El uso del opio, por ejemplo, pasó de los sumerios a los asirios, a los babilonios, a los egipcios y, de allí, al resto del mundo por el Mediterráneo. De acuerdo con la revista médica puertorriqueña GALENUS, “ya Hipócrates, por el 460 a.C., mencionó sus efectos narcóticos. Sin embargo, la adicción y la euforia causaban grandes problemas. En 1680, el inglés Thomas Sydenham hizo un preparado de opio, cereza, vino y hierbas, denominado “láudano de Sydenham”, muy usado para múltiples malestares”.
 
En 1772 se descubrió el óxido nitroso, o “gas de la risa”, que aún se utiliza en consultorios dentales, pero tardó décadas en ser adoptado como anestecia. A fines del siglo XIII un alquinista de Palma de Mallorca, Ramon Llull, descubrió una volátil sustancia a la que nombró “Vitriolo Dulce”. En el siglo XVI, el suizo Paracelso descubrió que el compuesto dormía a algunos animales.

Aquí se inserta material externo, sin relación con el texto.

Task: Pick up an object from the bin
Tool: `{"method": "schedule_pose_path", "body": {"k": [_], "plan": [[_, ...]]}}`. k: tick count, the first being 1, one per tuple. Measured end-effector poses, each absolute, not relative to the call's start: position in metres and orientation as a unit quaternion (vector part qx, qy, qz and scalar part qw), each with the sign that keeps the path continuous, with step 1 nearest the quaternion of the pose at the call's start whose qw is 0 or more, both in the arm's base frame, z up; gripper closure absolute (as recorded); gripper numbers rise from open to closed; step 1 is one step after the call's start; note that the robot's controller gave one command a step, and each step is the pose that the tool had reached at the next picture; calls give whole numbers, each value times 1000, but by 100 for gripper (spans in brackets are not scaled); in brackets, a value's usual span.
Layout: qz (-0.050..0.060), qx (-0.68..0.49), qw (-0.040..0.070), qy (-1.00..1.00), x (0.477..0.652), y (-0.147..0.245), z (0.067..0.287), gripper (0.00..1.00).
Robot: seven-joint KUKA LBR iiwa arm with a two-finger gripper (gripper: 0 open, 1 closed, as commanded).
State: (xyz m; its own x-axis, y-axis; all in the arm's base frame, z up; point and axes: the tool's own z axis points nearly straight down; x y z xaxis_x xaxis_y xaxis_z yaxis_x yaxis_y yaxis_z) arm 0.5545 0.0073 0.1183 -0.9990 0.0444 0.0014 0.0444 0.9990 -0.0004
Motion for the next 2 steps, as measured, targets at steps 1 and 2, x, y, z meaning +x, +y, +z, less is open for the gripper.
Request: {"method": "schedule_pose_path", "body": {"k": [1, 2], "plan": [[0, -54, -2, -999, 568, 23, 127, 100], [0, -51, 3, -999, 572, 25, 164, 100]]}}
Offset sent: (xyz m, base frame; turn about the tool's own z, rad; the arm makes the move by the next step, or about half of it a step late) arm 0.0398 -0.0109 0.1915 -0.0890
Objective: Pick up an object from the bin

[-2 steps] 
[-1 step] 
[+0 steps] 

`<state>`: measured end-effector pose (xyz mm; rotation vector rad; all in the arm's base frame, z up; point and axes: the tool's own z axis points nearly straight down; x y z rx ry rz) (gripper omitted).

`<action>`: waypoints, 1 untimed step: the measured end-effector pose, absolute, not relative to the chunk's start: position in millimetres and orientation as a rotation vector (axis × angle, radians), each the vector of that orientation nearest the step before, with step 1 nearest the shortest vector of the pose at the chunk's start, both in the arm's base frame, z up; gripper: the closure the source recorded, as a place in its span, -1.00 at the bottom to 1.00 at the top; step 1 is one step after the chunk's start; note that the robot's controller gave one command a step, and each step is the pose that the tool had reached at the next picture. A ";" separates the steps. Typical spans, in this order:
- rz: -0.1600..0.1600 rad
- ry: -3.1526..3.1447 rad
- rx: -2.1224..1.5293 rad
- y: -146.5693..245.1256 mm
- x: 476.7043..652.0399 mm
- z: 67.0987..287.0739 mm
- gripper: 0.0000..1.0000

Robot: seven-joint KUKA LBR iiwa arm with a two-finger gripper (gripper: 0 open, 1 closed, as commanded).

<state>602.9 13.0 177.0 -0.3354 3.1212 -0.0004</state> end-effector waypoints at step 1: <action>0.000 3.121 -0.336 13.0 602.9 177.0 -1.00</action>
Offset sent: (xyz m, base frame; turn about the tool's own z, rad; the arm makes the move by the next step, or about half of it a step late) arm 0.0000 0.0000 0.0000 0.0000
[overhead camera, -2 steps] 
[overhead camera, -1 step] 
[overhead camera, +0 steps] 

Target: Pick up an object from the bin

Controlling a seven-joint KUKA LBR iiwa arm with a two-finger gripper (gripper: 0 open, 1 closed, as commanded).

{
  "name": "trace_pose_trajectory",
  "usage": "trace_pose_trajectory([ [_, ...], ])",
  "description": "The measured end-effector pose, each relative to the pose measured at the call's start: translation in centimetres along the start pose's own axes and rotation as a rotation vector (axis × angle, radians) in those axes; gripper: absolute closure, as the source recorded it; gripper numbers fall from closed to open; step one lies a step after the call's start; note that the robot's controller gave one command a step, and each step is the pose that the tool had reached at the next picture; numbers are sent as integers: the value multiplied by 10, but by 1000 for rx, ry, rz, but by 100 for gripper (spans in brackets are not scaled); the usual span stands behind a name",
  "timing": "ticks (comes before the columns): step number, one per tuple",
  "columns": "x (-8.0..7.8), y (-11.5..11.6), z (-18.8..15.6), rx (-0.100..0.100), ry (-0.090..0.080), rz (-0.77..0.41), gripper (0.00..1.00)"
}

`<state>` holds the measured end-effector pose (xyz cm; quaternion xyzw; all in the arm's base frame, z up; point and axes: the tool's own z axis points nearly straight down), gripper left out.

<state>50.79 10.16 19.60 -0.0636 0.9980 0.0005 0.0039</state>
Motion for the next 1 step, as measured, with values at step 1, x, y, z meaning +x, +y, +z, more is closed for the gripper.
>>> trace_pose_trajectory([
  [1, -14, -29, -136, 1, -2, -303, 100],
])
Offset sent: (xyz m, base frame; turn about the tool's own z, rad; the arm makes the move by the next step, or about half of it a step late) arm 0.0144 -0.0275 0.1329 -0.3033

Ya para inicios del siglo XIX, el éter era la droga social de moda en Estados Unidos.
 
Y no fue sino hasta el 30 de marzo de 1842 cuando el médico estadunidense Crawford Long, residente en la ciudad de Jefferson, Georgia, usó el éter para adormilar a un joven, identificado como James Venable, y extraerle así uno de dos tumores sebáceos en la nuca.
 
La operación fue simple, si se quiere. Venable se sentó en una silla donde se le aplicó un pañuelo empapado en éter sobre nariz y boca. Acto seguido, se le reclinó boca abajo y Long removió el ciste.
 
Los testigos fueron Andrew y William Thurmond y Edmund Rawls. Dos meses después, Long repitió el procedimiento para extraer el segundo quiste.
 
Long cobró dos dólares por cada operación, más 25 centavos por el costo del éter.
 
Pero lleno de dudas y con la creencia de que el proceso habría sido usado antes, no lo patentó.
 
Fue así como cinco años después, en octubre de 1847, el odontólogo Morton experimentó con éter para también extraer la muela de un paciente y al ver que no había dolor pidió el apoyo de otro doctor, de apellido Warren, cirujano del Massachusetts General Hospital, para hacer una demostración.
 
En la operación se extirpó un tumor del cuello de un paciente sin que hubiera dolor. Warren, entusiasmado, exclamó: “¡Señores, esto no es un truco!”.
 
El episodio es considerado como el nacimiento de la anestesiología moderna y el salón donde ocurrió es conocido aun ahora como el “ether dome”.
 
Con todo, no fue el fin de la historia: después hubo años, si no décadas de debates y demandas entre quienes consideraban a Long o a Morton como el creador del procedimiento. El éter puede adormilar, pero el dinero hace despertar.